The goal is to create a usable, not time-consuming, possible simple way to obtain the aforementioned situation.
A possibility would be to create a custom Comparator<N> every time I need something similar. That would force me to write code each time: definitly time consuming.
I could create that Comparator<N> directly in the interface. The first try is to create a method:
It needs to be a default method. Part of the code will test if the class T implements the Comparable interface or not, and for that I need an example of the T class: using this.value().getClass() is the fastest way.
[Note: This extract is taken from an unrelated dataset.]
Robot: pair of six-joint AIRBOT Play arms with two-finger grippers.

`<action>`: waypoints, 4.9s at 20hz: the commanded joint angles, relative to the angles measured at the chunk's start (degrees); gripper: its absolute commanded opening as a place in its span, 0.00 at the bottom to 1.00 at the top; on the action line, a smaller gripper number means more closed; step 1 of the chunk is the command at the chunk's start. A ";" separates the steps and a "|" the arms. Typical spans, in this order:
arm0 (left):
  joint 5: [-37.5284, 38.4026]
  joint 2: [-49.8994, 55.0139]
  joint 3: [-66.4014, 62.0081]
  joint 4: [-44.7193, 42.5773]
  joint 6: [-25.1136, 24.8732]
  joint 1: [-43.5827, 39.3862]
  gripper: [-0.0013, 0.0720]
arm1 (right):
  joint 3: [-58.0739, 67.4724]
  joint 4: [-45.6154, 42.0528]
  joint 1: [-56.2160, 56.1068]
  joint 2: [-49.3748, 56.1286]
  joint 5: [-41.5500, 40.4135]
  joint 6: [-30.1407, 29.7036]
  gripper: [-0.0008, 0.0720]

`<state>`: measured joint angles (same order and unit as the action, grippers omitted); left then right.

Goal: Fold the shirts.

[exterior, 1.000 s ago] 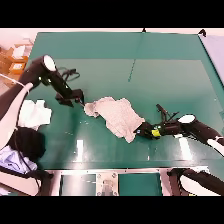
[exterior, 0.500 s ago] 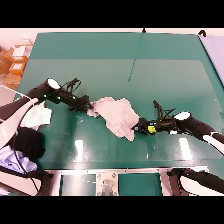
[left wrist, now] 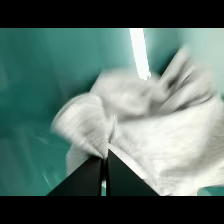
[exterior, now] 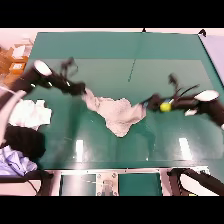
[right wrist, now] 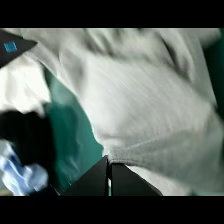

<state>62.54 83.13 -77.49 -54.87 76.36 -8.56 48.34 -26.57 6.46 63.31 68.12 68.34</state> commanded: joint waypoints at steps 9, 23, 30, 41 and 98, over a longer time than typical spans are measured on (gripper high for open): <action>-0.83 -32.24 -39.80 -15.63 6.16 -0.04 0.05 | 47.95 2.36 17.97 -20.57 8.81 5.84 0.02; -3.02 -24.68 -33.94 -20.37 6.80 -0.02 0.05 | 51.78 1.90 17.70 -10.34 0.85 6.03 0.02; -3.65 8.33 -31.50 -14.86 5.68 -0.04 0.05 | 34.64 1.88 10.34 11.98 -6.23 0.55 0.02; -1.18 30.93 -31.50 -15.91 5.66 -0.02 0.05 | 34.49 0.98 6.29 39.54 -9.11 -0.04 0.48; 20.28 9.31 -6.86 -24.52 1.57 2.84 0.69 | 30.12 -39.78 11.78 25.18 15.61 21.14 0.30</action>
<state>84.97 92.53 -80.03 -76.49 80.51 -5.76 92.01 -60.84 17.43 98.19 83.05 89.45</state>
With a static method I could not use this.
I need to explicitate that the N class implements the interface HasValue<T>, otherwise the computer will not know.
public default <N extends HasValue<T>> Comparator<N> COMPARE_BY_VALUE() throws Exception{
if(Comparable.class.isAssignableFrom(this.value().getClass()))
return new Comparator<N>() {
public int compare(N arg0, N arg1) {
Comparable value0 = (Comparable) arg0.value(),
value1 = (Comparable) arg1.value();
return value0.compareTo(value1);
}
};
else throw new Exception("The class of the value does not implement the interface Comparable.\n");
}
This strategy works... barely. It's clumsy, involves rawtypes, creates the Comparator<N> every time.
Second try: creating a static field.
The strategy is to separate the testing problem from the rest. A default method will do the test: in case of success the method will return a static Comparator, otherwise an exception.
public default <N extends HasValue<T>> Comparator<?> COMPARE_BY_VALUE() throws Exception{
if(Comparable.class.isAssignableFrom(this.value().getClass()))
return COMPARE_BY_VALUE;
else throw new Exception("The class of the value does not implement the interface Comparable.\n");
}
public static Comparator<HasValue> COMPARE_BY_VALUE = new Comparator() {
public int compare(Object arg0, Object arg1) {
Comparable value0 = (Comparable) ((HasValue)arg0).value(),
value1 = (Comparable) ((HasValue)arg1).value();
return value0.compareTo(value1);
}
};
While declaring the static field I (unfortunately) cannot state something like public static <T, N extends HasValue<T>> Comparator<N> COMPARE_BY_VALUE. That forces me to return a Comparator<HasValue>: not what I wanted.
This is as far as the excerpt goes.